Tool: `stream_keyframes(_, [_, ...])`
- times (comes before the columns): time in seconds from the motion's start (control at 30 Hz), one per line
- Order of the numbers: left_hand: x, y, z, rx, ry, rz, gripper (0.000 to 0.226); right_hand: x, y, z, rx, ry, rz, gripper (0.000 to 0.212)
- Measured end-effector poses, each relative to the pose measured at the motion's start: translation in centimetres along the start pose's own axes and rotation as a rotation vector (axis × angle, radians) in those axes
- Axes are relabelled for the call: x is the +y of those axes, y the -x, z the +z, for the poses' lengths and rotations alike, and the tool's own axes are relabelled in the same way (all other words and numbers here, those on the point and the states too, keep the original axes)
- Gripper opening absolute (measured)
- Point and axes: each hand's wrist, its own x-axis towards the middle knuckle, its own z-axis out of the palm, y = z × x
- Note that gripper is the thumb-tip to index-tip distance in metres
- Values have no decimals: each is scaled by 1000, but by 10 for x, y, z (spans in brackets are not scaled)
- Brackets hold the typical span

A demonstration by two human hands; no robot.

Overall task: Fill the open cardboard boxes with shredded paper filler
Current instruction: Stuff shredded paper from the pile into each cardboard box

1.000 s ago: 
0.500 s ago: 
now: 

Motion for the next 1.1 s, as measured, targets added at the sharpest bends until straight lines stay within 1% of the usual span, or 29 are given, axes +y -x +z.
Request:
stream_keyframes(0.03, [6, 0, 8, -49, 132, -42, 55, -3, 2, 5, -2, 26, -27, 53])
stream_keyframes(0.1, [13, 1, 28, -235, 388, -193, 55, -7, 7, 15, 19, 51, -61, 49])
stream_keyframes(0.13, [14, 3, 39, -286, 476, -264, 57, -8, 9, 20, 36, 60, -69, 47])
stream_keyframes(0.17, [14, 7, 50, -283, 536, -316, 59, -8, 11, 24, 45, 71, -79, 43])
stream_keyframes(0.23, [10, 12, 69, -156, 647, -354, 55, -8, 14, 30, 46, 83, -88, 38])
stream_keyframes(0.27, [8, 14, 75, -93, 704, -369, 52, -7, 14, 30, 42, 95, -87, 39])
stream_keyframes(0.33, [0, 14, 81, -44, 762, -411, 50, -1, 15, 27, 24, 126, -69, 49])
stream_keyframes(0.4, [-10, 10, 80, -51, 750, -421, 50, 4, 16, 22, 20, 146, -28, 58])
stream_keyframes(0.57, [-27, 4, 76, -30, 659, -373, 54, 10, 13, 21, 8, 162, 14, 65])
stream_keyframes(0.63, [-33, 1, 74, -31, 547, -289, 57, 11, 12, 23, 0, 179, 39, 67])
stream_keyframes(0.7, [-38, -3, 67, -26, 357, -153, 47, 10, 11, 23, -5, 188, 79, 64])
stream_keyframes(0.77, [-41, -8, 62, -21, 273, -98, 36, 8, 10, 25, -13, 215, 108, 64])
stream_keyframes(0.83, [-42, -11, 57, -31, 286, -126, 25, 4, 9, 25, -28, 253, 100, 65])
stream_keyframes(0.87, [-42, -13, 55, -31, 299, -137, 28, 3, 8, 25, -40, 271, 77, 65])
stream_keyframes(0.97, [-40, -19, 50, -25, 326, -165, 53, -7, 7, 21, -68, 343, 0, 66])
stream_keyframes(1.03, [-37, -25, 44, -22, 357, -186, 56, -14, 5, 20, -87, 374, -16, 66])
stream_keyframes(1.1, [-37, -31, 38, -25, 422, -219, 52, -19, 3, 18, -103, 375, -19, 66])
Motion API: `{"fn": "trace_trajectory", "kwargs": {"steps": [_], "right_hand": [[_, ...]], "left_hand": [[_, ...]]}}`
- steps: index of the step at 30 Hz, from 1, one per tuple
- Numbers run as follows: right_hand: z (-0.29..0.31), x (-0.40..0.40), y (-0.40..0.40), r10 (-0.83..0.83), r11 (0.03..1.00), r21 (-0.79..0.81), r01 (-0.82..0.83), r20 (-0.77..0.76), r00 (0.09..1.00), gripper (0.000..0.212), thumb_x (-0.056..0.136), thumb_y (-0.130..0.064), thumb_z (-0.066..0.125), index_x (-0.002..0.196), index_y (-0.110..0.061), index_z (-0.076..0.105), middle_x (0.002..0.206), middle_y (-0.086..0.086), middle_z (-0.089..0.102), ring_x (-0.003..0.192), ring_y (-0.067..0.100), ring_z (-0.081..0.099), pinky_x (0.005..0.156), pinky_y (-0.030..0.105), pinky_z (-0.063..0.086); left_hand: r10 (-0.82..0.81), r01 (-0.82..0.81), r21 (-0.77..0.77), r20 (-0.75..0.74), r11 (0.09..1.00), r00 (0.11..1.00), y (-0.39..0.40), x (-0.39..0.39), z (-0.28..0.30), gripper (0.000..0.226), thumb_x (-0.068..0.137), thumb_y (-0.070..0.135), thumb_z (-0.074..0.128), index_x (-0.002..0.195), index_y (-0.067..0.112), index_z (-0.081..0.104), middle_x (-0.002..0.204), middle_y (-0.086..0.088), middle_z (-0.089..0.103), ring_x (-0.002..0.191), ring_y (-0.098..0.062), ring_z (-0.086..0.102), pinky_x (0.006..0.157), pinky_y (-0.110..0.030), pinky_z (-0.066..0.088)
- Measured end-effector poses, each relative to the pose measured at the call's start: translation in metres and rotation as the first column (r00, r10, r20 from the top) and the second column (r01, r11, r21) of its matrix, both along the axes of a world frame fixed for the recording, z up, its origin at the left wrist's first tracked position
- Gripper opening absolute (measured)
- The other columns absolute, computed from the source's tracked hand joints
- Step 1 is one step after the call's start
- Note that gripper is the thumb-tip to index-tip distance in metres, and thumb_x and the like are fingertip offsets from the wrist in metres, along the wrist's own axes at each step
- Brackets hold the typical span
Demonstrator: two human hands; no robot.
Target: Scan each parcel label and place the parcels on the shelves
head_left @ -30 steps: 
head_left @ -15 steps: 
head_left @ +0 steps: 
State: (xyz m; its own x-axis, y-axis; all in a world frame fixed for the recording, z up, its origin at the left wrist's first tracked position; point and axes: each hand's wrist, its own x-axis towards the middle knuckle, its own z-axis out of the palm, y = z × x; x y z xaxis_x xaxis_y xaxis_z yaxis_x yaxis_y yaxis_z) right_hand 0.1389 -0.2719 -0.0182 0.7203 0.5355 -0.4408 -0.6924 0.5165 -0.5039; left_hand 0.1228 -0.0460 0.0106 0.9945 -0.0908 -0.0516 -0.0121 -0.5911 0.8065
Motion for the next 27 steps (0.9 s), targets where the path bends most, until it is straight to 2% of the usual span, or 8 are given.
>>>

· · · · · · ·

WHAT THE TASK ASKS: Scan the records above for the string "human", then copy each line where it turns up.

COMPLETED EXERCISE:
A demonstration by two human hands; no robot.
Demonstrator: two human hands; no robot.

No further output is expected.